### What is being asked
Return the entire listing, character for character.
────────────────
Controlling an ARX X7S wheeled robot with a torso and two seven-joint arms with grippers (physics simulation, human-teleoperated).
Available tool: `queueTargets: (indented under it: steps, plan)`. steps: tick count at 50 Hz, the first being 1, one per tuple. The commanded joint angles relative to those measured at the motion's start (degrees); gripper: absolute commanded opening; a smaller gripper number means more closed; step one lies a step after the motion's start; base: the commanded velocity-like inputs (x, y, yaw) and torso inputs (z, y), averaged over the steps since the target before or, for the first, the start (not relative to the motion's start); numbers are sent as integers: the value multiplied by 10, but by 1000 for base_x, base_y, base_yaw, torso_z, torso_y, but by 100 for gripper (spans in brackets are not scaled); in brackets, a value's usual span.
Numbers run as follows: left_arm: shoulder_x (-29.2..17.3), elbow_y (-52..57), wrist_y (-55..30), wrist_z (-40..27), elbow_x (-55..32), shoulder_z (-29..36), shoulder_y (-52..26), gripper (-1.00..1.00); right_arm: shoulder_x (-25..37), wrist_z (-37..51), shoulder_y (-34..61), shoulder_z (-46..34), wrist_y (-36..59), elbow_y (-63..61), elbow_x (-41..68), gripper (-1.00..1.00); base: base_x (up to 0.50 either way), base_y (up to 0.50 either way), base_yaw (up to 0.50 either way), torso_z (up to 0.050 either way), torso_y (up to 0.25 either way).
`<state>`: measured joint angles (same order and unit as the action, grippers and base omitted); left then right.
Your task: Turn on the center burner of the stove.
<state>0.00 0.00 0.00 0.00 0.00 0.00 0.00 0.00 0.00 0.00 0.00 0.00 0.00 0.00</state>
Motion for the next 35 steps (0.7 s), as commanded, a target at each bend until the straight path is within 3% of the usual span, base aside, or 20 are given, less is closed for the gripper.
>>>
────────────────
### Task answer
Controlling an ARX X7S wheeled robot with a torso and two seven-joint arms with grippers (physics simulation, human-teleoperated).
Available tool: `queueTargets: (indented under it: steps, plan)`. steps: tick count at 50 Hz, the first being 1, one per tuple. The commanded joint angles relative to those measured at the motion's start (degrees); gripper: absolute commanded opening; a smaller gripper number means more closed; step one lies a step after the motion's start; base: the commanded velocity-like inputs (x, y, yaw) and torso inputs (z, y), averaged over the steps since the target before or, for the first, the start (not relative to the motion's start); numbers are sent as integers: the value multiplied by 10, but by 1000 for base_x, base_y, base_yaw, torso_z, torso_y, but by 100 for gripper (spans in brackets are not scaled); in brackets, a value's usual span.
Numbers run as follows: left_arm: shoulder_x (-29.2..17.3), elbow_y (-52..57), wrist_y (-55..30), wrist_z (-40..27), elbow_x (-55..32), shoulder_z (-29..36), shoulder_y (-52..26), gripper (-1.00..1.00); right_arm: shoulder_x (-25..37), wrist_z (-37..51), shoulder_y (-34..61), shoulder_z (-46..34), wrist_y (-36..59), elbow_y (-63..61), elbow_x (-41..68), gripper (-1.00..1.00); base: base_x (up to 0.50 either way), base_y (up to 0.50 either way), base_yaw (up to 0.50 either way), torso_z (up to 0.050 either way), torso_y (up to 0.25 either way).
`<state>`: measured joint angles (same order and unit as the action, grippers and base omitted); left then right.
Your task: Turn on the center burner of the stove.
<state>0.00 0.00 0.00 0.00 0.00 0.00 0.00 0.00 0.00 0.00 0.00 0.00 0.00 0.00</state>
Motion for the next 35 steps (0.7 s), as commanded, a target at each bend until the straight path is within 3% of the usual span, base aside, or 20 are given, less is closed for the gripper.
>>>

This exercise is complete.